[Exercise details]
Take the data below and copy exactly the lines starting at the one with "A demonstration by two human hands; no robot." and finishing at the one with "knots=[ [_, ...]", both included.

[Raw data]
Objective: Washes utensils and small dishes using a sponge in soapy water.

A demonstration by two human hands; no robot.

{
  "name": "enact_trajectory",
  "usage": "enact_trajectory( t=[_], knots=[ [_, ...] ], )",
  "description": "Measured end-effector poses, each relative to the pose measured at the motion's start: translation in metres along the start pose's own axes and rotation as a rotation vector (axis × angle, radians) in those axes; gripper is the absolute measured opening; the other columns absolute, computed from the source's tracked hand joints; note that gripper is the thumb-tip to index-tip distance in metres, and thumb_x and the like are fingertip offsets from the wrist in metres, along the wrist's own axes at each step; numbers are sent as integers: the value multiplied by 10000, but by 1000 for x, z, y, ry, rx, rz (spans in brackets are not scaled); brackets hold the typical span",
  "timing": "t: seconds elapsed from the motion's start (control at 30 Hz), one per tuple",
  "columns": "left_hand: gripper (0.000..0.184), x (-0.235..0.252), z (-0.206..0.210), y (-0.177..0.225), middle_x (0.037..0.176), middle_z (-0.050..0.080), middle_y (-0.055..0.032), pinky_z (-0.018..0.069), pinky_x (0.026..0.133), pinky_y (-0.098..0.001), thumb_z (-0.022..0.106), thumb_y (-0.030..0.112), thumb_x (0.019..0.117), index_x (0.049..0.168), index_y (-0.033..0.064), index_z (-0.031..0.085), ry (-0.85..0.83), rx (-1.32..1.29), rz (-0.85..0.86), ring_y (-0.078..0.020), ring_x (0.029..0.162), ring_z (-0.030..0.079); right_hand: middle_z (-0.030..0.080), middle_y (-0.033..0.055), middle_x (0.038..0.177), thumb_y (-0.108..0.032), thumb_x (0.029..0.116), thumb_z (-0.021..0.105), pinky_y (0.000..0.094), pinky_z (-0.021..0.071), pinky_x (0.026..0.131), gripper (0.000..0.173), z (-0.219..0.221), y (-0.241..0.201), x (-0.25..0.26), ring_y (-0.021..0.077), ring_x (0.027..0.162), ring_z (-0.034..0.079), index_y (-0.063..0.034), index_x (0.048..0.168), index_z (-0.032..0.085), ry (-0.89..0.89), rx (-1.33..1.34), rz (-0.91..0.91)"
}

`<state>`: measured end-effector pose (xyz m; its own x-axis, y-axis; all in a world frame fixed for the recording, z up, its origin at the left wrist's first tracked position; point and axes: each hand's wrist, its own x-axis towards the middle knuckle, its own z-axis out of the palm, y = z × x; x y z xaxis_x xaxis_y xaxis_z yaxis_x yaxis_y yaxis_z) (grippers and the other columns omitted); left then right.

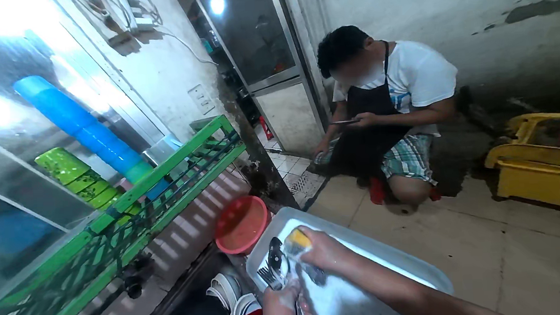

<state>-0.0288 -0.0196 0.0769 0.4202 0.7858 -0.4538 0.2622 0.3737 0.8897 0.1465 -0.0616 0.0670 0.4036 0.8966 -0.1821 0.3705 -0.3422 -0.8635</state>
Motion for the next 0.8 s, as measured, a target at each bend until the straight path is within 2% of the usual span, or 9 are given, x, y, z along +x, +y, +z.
enact_trajectory(
  t=[0.1, 0.2, 0.3, 0.37, 0.47, 0.53, 0.63, 0.73, 0.8],
  knots=[
    [162, -3, -4, 1, 572, 558, -46, 513, 438, -250, 527, 36, 1041, 886, 2, 562, -48, -117, 18, -117, 448, 560, 594, 257, 1355, -251, 915, 771, 539, 470, 1073, 760, -12, -4, 14, 373, 1249, 597, -31, 1535, 393, 203, 306, 92],
    [152, -8, -5, 7, 594, 579, -51, 522, 439, -247, 518, 36, 1045, 902, 6, 559, -90, -184, -23, -115, 455, 571, 565, 258, 1393, -391, 914, 775, 533, 471, 1078, 899, -5, 2, 12, 364, 1260, 591, -58, 1585, 280, 55, 434, 138],
    [104, -9, -9, 10, 650, 595, -56, 532, 456, -252, 501, 49, 1053, 976, 4, 556, -175, -181, -63, -120, 481, 579, 623, 216, 1315, -383, 922, 749, 522, 499, 1038, 739, 11, 5, 7, 327, 1185, 636, -66, 1507, 427, -86, 391, 72],
    [108, -9, -16, 8, 686, 616, -60, 534, 459, -253, 495, 80, 1068, 1016, 6, 555, -177, -148, -94, -117, 488, 584, 624, 239, 1307, -359, 956, 721, 534, 479, 1048, 660, 2, 4, 9, 344, 1192, 625, -34, 1476, 476, 2, 394, 62],
    [132, -6, -20, 1, 651, 600, -38, 499, 442, -228, 500, 76, 1065, 969, 14, 566, -124, -116, -60, -86, 460, 543, 604, 230, 1333, -309, 960, 729, 484, 506, 1036, 699, -14, -1, 16, 311, 1194, 629, -25, 1511, 406, 183, 579, 106],
    [163, 1, -15, -2, 615, 551, -20, 486, 434, -217, 487, 94, 1074, 936, 29, 545, -109, -151, -41, -79, 442, 515, 587, 237, 1356, -313, 944, 751, 490, 510, 1030, 800, -4, -5, 12, 317, 1202, 623, -39, 1562, 323, 146, 615, 144],
    [226, 7, -10, 2, 570, 534, -34, 481, 435, -235, 469, 147, 1095, 928, 14, 544, -91, -211, -12, -102, 429, 511, 635, 202, 1275, -323, 871, 805, 495, 522, 999, 796, 29, -12, -1, 301, 1144, 649, -45, 1502, 409, 13, 486, 124],
    [341, 11, -22, 0, 722, 655, -88, 529, 497, -251, 391, 205, 1122, 958, -7, 602, -109, -292, -12, -132, 548, 617, 639, 214, 1281, -325, 895, 788, 515, 500, 1032, 724, 19, -9, 5, 318, 1171, 640, -24, 1469, 465, -8, 381, 126],
    [347, 16, -29, -5, 938, 731, -132, 602, 668, -331, 373, 181, 1120, 1007, -12, 638, -111, -375, 20, -207, 774, 713, 624, 234, 1306, -323, 926, 756, 547, 467, 1057, 652, -2, -8, 8, 352, 1210, 615, -18, 1443, 500, -140, 156, 135]
  ],
)
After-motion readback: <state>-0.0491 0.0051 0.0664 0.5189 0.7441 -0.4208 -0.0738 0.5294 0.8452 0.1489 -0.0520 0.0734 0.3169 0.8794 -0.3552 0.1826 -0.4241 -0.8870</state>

[Answer]
A demonstration by two human hands; no robot.

{
  "name": "enact_trajectory",
  "usage": "enact_trajectory( t=[_], knots=[ [_, ...] ], )",

The exercise has been answered in full.